Some tips, don't expect a lot of power, they like to rev a little but will tolerate a 7" prop fine. Cox recommends a 6X4, but I've used a Cox grey 7X3.5 prop and it works fine. Tapping for muffler pressure works, though there is little pressure available, it does make the runs more stable. I'd try it

Starting can be a little tricky, as they will be sometimes like all Cox reed-valve engines, like to change directions when attempting to start when really rich. If you can use an electric starter, (really carefully, as they have plain aluminum bushings and a plastic thrust washer, I'd blip the starter on the spinner while just lightly choking the engine. If you have the muffler pressure tap set up, just plug the exhaust opening during the blips, you'll see the fuel go through the fuel line into the engine and it should start as soon as the fuel reaches the spray bar. I'd also turn the engine upright when starting, they tend to flood and hydrolock when inverted.
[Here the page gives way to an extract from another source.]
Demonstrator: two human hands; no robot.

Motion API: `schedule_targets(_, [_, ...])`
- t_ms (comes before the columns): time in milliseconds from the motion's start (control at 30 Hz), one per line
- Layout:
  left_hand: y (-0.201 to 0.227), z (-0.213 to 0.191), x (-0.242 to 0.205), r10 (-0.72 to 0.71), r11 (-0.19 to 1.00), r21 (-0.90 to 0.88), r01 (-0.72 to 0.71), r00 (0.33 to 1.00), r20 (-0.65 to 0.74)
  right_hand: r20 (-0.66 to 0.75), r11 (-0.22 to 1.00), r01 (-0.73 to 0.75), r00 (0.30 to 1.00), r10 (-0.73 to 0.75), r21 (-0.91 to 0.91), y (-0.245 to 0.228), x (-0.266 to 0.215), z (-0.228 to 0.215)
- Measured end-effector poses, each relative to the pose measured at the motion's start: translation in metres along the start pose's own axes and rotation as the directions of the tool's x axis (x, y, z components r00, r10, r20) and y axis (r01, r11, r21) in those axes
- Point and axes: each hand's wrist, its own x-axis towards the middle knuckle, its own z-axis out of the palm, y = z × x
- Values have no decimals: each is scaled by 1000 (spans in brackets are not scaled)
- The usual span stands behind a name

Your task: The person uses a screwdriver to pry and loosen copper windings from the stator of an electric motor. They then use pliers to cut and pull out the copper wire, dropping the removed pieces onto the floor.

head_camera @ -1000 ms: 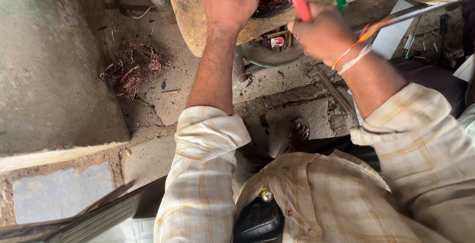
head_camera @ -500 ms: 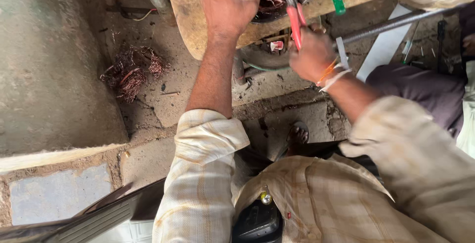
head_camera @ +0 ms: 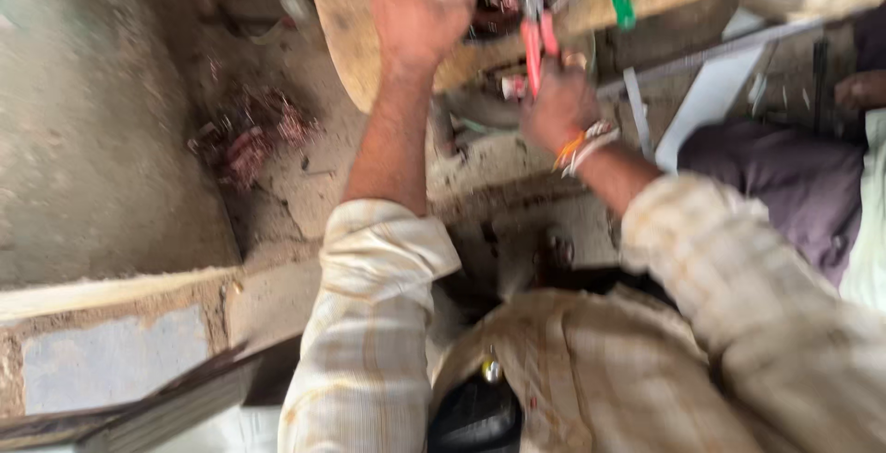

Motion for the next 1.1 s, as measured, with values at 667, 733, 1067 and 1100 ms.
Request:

Since Cox no longer makes these you should be careful with too much fuel in the engine when inverted. *Always have a fully charged glow battery.*

I've used the short length, regular R/C idle bar glow plug without any trouble, but always check the clearance between piston and the plug before turning the engine over though, as some glow plugs have deeper idle bars than others. They tend to idle a bit on the high RPM side, and I'd run at least 10% nitro, 15% is better. A little higher percentage of castor is helpful too. They, like the smaller reed valve engines, really should have straight castor, but a castor rich blend works for me.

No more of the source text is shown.